— Нет, — отрезал капитан. — Все кто захочет воевать против врага, будут немедленно амнистированы и направлены на фронт. Воевать будут в составе штрафных рот. В случае ранения, совершения героического поступка или по отбытии срока судимость с них снимается вместе с неотбытым сроком!
— А если убьют?
— Если убьют, то погибнешь героем, а не будешь медленно гнить всю оставшуюся жизнь.
По рядам заключённых рябью пробежал шум. Кто — то крикнул:
— А фигуру дадут? Или с кайлом в бой идти?
Зэки засмеялись.
— А ну прекратить разговоры! — Капитан, поправил на боку планшетку.
— Кто меня услышал, кто хочет защищать свою Родину и добиться освобождения, выйти из строя!
Сначала несмело, затем всё увереннее зэки стали выходить из строя.
Помбригадира, шевеля что-то губами, постарался затеряться в середине строя.
Никифор Гулыга, парень лет тридцати, одетый в лагерную телогрейку, тщательно подогнанную по фигуре, и в модной вольной кепке, стоял, упрятав руки в карманы. Оскалился своей, точно прилипшей к лицу, бурой от загара улыбкой.
— Я, наверное, тоже пойду, повоюю! Надоело сидеть. Жиром заплывать стал. Простите меня воры!
Следом двинулся Лученков.
Перед Гулыгой вильнул задом бывший комсорг алюминиевого завода в Запорожье, посаженный за троцкистскую деятельность.
Вор пнул его в копчик.
— Родина в услугах педерастов и врагов народа не нуждается! Ну-ка дай дорогу.
За ним двинулись ещё несколько зэков. Метался и мучился в раздумьях коровий вор Швыдченко.
Рослый багроволицый старшина скептически и насмешливо оглядел желающих повоевать.
— Ну, шо-ооо!.. Комсомольцы-добровольцы! Вольно! Всем на корточки!

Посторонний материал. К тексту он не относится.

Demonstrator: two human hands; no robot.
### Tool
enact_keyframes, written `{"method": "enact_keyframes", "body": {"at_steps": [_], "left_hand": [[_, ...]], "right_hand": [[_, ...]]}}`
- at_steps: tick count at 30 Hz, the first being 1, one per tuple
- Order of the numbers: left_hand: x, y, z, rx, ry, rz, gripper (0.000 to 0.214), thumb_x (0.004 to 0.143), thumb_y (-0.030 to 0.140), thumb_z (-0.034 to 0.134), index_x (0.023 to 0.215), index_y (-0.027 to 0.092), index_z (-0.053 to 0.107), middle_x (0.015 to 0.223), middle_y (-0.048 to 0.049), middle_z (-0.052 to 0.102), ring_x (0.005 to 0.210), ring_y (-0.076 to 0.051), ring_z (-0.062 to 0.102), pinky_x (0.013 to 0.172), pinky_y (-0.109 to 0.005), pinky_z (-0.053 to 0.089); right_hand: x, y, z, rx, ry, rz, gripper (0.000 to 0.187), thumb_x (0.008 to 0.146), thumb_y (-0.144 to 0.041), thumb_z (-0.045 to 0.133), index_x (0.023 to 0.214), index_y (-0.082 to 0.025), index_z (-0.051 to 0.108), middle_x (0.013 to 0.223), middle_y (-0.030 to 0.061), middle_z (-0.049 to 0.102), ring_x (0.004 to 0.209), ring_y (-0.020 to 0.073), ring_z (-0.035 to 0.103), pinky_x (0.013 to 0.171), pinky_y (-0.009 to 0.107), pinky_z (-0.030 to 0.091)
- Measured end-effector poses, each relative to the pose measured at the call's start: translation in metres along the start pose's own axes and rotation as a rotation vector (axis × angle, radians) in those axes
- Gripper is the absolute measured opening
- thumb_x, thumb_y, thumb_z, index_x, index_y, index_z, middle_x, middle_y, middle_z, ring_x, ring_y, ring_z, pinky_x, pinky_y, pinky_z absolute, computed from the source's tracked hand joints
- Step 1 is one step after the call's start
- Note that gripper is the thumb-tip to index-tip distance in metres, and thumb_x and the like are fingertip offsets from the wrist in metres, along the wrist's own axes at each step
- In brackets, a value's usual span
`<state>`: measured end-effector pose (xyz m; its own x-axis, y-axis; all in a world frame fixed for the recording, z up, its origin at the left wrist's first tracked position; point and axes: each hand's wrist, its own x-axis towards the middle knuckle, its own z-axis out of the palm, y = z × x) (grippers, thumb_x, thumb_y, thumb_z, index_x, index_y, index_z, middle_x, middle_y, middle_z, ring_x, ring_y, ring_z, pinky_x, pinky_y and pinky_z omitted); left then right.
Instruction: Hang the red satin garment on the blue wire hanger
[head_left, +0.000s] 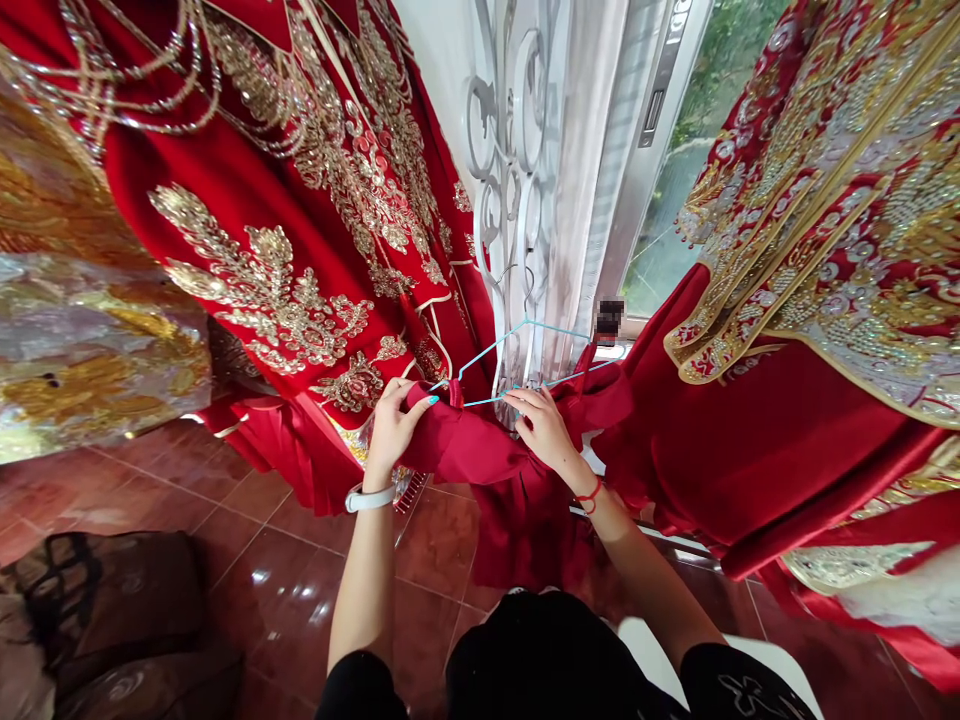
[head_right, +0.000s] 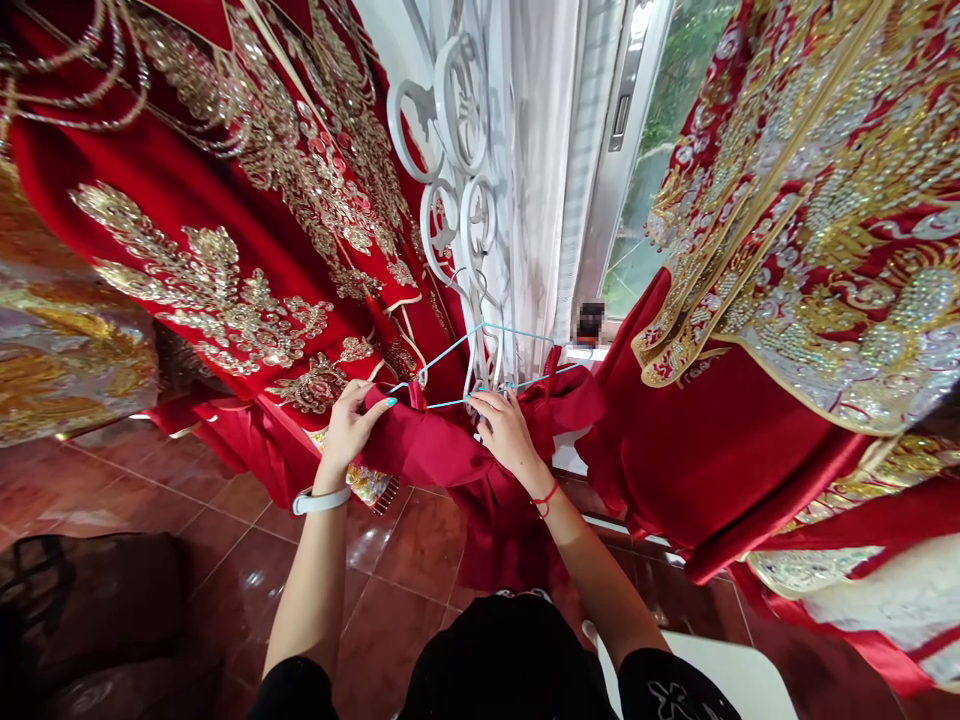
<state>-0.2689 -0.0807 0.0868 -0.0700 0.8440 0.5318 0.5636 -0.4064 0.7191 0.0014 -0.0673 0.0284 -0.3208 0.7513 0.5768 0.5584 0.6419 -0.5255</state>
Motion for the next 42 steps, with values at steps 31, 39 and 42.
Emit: {"method": "enact_keyframes", "body": {"at_steps": [31,39,42], "left_hand": [[0.019,0.006,0.055,0.359,-0.009,0.100,0.038,0.089,0.056,0.058,0.098,0.020,0.067,0.095,-0.0114,0.072,0.095,-0.031,0.066,0.080,-0.033,0.049],[0.031,-0.007,0.055,0.298,-0.016,0.159,0.034,0.088,0.054,0.061,0.093,0.021,0.069,0.091,-0.0093,0.073,0.089,-0.028,0.066,0.077,-0.032,0.046],[0.034,-0.008,0.054,0.321,-0.028,0.163,0.032,0.087,0.054,0.062,0.089,0.022,0.068,0.079,-0.0061,0.070,0.078,-0.026,0.065,0.071,-0.030,0.043]], "right_hand": [[0.000,0.006,-0.033,0.077,0.228,0.049,0.048,0.086,-0.015,0.051,0.131,-0.027,0.063,0.128,0.0088,0.064,0.118,0.0250,0.060,0.106,0.045,0.049],[-0.010,0.127,-0.106,-0.050,0.583,0.548,0.037,0.074,-0.033,0.065,0.107,-0.017,0.071,0.098,0.0096,0.070,0.084,0.0224,0.063,0.084,0.041,0.055],[-0.005,0.140,-0.116,-0.091,0.454,0.529,0.029,0.076,-0.028,0.059,0.097,-0.015,0.075,0.091,0.0100,0.075,0.082,0.0229,0.066,0.087,0.041,0.054]]}}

У приземистого штабного барака пришлось ждать. Штаб под хорошей, железной крышей. На зарешеченных окнах ситцевые занавесочки. Дверь, обитая войлоком. Широкие шляпки гвоздей блестят.
Заключённые сидели на корточках, по четыре в ряд.

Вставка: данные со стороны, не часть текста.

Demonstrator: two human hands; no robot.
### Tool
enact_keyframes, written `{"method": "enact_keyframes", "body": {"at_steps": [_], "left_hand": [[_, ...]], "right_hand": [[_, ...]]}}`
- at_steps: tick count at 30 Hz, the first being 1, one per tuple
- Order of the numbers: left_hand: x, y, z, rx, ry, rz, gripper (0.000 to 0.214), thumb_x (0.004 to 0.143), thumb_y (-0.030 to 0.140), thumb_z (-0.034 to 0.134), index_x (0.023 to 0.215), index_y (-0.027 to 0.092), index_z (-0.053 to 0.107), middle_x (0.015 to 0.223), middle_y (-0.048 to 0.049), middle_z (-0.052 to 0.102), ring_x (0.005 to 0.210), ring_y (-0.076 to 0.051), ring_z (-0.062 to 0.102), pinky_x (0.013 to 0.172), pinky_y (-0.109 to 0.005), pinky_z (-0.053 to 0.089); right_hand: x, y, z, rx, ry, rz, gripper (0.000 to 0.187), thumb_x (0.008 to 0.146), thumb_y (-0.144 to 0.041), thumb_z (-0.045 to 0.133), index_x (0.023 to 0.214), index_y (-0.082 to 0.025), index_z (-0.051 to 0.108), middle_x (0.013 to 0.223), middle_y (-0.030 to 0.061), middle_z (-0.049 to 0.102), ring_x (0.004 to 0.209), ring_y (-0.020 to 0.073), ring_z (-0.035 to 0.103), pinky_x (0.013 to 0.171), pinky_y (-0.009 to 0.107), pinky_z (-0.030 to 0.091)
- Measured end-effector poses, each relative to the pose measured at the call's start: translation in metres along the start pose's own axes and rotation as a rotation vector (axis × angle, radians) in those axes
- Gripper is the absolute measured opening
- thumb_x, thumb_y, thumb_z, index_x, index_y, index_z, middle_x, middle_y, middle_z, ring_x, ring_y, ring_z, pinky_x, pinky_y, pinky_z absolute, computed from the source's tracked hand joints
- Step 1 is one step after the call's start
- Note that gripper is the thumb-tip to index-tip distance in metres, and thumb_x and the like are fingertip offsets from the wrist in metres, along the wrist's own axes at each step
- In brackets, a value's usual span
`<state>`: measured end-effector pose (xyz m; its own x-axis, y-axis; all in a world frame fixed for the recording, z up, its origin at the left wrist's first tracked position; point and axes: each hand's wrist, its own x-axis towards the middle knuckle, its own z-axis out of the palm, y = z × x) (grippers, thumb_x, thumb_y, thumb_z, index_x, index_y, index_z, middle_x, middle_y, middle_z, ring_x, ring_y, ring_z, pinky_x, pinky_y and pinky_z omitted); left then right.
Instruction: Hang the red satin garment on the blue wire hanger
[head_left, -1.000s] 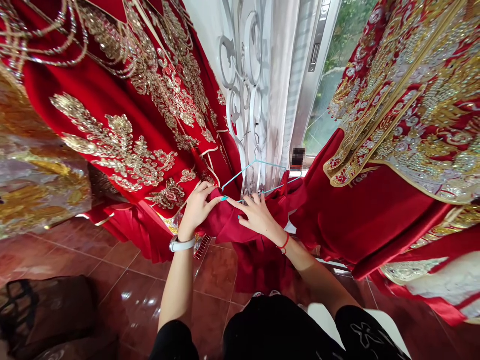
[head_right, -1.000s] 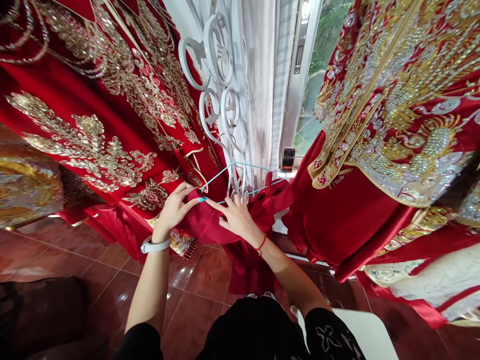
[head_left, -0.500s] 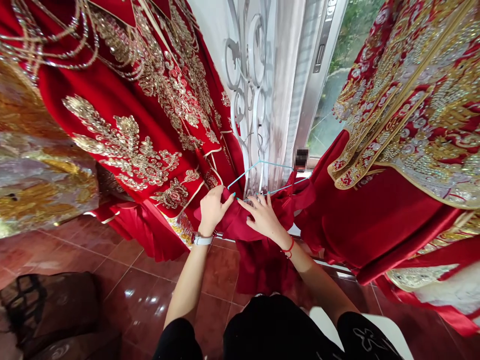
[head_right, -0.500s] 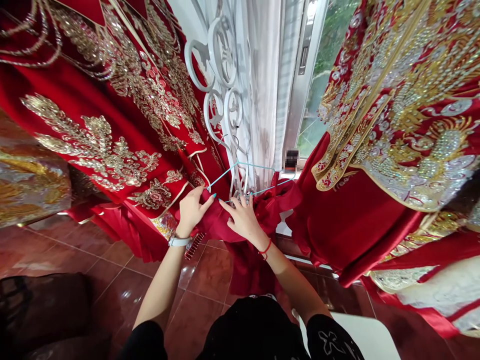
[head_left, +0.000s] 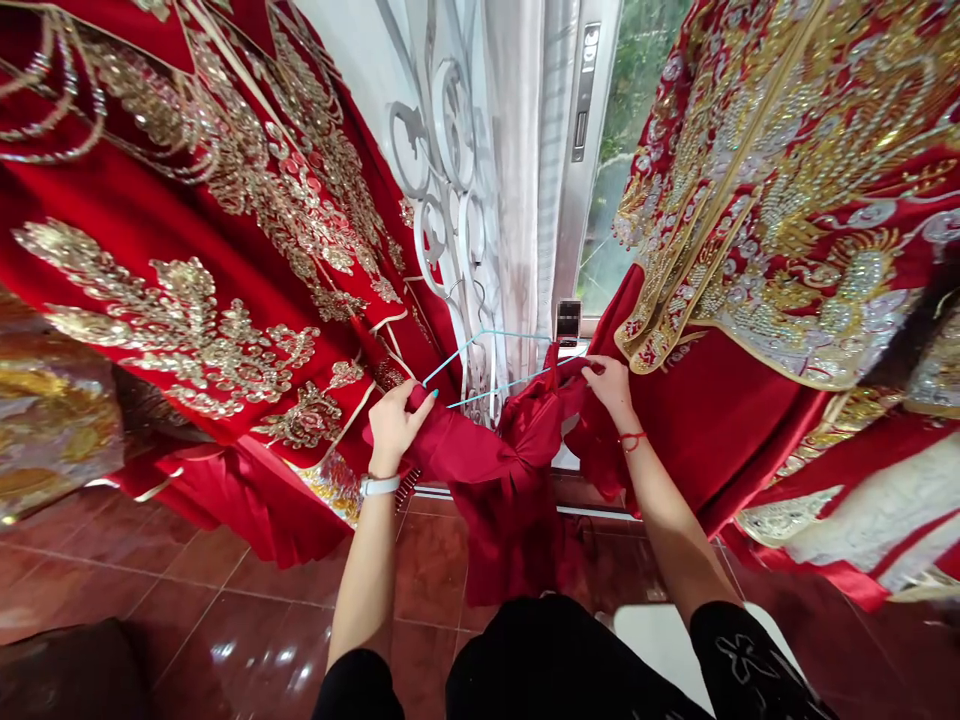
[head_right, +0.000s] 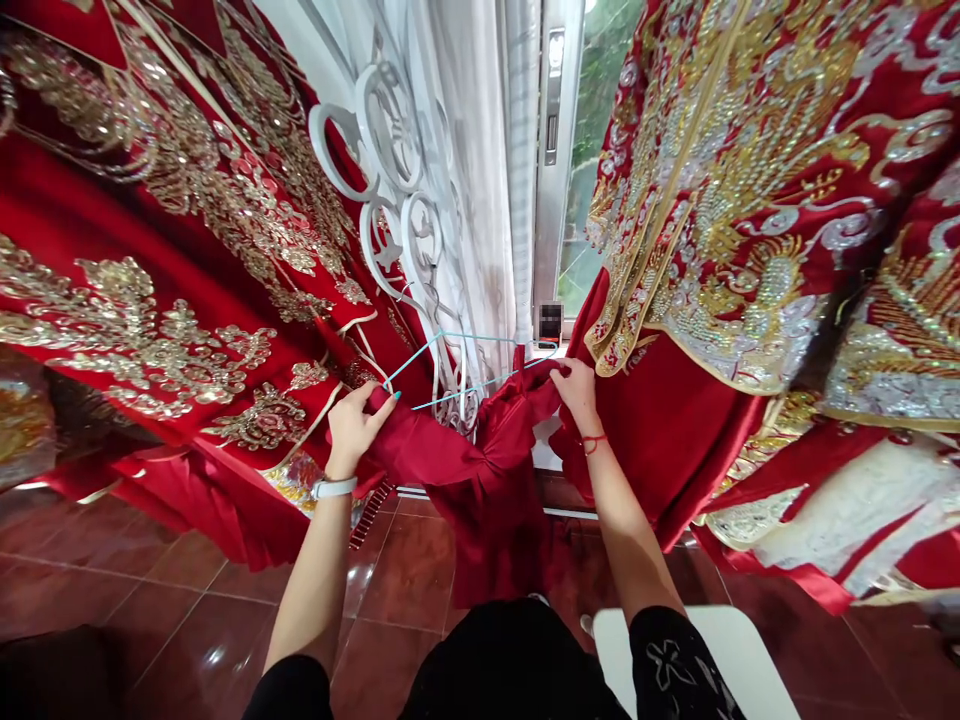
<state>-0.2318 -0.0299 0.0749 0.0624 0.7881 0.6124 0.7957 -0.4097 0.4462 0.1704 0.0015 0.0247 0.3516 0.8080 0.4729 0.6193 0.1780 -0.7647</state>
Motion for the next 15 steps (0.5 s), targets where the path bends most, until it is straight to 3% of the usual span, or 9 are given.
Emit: {"method": "enact_keyframes", "body": {"at_steps": [7,15], "left_hand": [[0.001,0.005,0.000,0.037,0.004,0.002,0.031,0.087,0.052,0.062,0.085,0.022,0.067,0.064,-0.0015,0.062,0.062,-0.020,0.058,0.061,-0.027,0.034],[-0.003,0.014,0.004,0.131,-0.071,-0.067,0.031,0.092,0.049,0.058,0.089,0.019,0.067,0.068,-0.0028,0.065,0.067,-0.019,0.061,0.064,-0.026,0.038]], "right_hand": [[0.039,-0.017,-0.016,-0.159,0.124,-0.137,0.033,0.079,-0.021,0.050,0.091,-0.012,0.080,0.089,0.0146,0.075,0.078,0.0255,0.065,0.086,0.042,0.052],[0.055,-0.064,-0.020,-0.263,0.000,-0.317,0.034,0.084,-0.016,0.048,0.095,-0.016,0.080,0.093,0.0104,0.071,0.084,0.0239,0.065,0.085,0.037,0.051]]}}
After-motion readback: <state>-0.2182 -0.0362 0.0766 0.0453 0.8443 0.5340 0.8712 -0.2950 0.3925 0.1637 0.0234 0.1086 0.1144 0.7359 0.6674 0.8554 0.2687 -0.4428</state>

Будущих штрафников по одному запускали в канцелярию, опрашивали, сличая ответы с личными делами. Записывали татуировки, приметы. Браковали только явных инвалидов или тех, кому уже исполнилось 50 лет. Всех, кто прошёл комиссию загоняли в транзитку, рядом за проволоку.

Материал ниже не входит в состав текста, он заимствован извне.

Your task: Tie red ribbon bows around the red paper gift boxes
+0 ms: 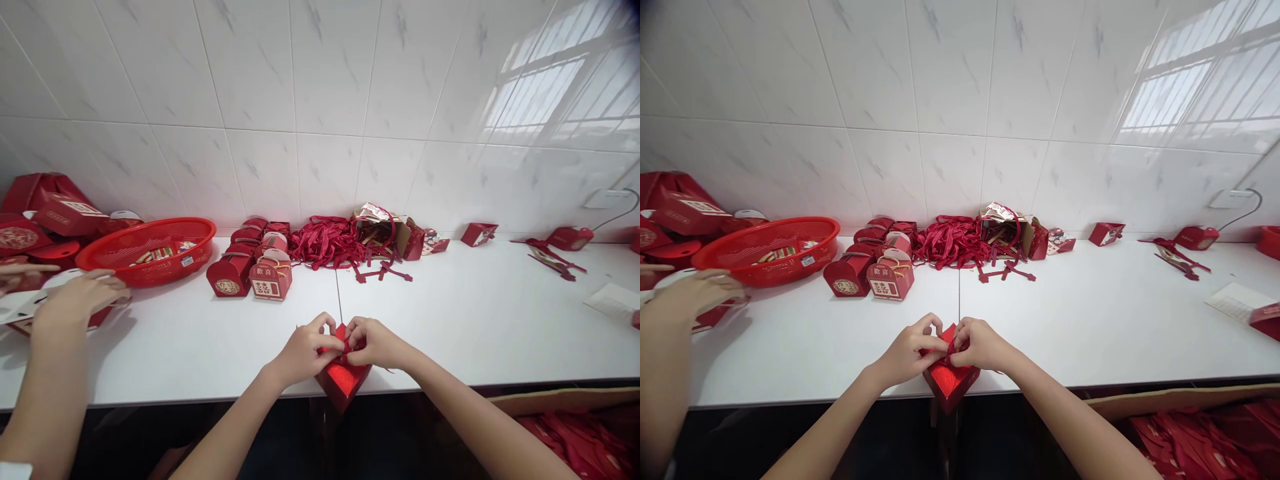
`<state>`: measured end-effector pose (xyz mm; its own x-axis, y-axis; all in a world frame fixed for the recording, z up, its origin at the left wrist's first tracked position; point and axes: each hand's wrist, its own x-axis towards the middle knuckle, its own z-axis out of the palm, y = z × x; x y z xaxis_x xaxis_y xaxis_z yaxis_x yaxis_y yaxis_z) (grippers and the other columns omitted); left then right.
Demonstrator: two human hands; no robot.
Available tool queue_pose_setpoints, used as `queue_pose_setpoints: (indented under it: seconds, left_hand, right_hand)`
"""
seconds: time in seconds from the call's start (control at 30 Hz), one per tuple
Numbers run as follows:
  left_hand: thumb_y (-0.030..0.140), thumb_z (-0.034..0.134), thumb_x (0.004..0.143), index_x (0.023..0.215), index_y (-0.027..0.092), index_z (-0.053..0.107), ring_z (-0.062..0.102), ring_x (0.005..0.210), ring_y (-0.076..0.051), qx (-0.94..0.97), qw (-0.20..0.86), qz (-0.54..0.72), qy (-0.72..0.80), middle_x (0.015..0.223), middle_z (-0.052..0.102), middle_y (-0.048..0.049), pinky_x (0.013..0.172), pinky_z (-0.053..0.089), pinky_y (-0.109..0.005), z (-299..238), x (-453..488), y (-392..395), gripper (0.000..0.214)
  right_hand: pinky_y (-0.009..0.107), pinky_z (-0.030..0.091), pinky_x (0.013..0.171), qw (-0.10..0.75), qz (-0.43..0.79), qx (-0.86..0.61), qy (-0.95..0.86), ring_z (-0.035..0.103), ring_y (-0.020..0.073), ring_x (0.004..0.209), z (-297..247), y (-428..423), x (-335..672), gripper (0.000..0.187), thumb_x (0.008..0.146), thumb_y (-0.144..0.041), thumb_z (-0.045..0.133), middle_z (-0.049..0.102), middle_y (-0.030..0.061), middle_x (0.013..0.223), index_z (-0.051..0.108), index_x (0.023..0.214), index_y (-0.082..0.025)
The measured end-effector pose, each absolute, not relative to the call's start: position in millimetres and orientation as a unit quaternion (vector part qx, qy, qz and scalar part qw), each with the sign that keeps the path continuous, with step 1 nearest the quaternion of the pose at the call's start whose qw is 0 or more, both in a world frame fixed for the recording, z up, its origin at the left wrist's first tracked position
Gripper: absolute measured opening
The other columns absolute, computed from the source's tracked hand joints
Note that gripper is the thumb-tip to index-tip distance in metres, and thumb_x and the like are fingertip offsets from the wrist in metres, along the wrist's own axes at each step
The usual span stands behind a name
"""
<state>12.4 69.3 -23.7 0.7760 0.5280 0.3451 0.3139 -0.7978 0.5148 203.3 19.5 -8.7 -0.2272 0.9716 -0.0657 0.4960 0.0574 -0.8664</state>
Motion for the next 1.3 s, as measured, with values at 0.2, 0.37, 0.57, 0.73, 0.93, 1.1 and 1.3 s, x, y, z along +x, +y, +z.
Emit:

Подошла очередь Лученкова. Он перекрестился дрогнувшей рукой: «Пусть будет всё, не так, как будет… Пусть будет всё, как я хочу! Хочу на волю!».
Поднялся, стараясь не спешить подошёл к приоткрытой двери штабного барака, у которой стоял сонный охранник с винтовкой на плече. Внутри оказался длинный серый коридор, с дощатым полом. По обе стороны — двери с табличками.
За ближней дверью стрекотала машинка. Нужно было постучаться, войти, сорвать шапку и отрапортовать.